WHAT THE EXERCISE ASKS: Retype each line exactly as it stands, beginning at the first line of the material and finishing with the line that contains "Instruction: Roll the".

** DATA SHOWN follows **

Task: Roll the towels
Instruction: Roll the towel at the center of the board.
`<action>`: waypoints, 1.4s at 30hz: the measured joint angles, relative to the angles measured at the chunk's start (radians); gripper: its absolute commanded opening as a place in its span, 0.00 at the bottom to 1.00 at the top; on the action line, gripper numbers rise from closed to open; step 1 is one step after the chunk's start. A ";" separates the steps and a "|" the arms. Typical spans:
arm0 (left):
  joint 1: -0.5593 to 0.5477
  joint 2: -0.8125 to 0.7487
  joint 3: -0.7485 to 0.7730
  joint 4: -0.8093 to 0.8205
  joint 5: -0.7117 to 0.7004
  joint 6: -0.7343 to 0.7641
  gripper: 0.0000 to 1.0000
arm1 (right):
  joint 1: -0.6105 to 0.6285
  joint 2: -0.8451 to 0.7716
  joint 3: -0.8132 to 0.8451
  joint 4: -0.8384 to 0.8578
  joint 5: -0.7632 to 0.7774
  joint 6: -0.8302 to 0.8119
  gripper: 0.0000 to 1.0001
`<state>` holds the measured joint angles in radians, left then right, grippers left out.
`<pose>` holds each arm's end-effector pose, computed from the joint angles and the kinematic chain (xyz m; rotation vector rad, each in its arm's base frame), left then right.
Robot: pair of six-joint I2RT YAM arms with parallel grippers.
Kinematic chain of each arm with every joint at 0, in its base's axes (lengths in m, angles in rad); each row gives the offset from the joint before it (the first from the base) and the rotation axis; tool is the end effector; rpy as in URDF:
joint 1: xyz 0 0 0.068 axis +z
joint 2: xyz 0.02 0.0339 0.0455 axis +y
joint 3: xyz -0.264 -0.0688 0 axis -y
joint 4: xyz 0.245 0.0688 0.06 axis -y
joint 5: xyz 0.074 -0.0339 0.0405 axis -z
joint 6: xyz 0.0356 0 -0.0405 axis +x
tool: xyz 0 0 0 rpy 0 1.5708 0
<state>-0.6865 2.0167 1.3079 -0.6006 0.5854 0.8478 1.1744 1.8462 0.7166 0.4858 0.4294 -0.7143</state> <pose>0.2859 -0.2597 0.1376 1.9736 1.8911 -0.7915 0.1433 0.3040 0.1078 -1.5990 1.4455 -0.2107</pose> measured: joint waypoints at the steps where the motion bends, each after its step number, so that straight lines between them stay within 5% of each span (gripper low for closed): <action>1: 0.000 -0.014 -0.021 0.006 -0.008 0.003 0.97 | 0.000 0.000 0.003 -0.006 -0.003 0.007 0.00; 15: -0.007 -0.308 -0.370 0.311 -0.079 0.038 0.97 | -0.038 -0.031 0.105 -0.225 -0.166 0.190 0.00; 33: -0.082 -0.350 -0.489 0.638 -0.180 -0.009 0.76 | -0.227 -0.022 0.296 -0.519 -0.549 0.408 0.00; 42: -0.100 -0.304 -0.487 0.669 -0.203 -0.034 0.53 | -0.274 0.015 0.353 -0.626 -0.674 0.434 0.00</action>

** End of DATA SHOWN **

ANSWER SPACE:
Task: Roll the towels
Instruction: Roll the towel at the center of the board.

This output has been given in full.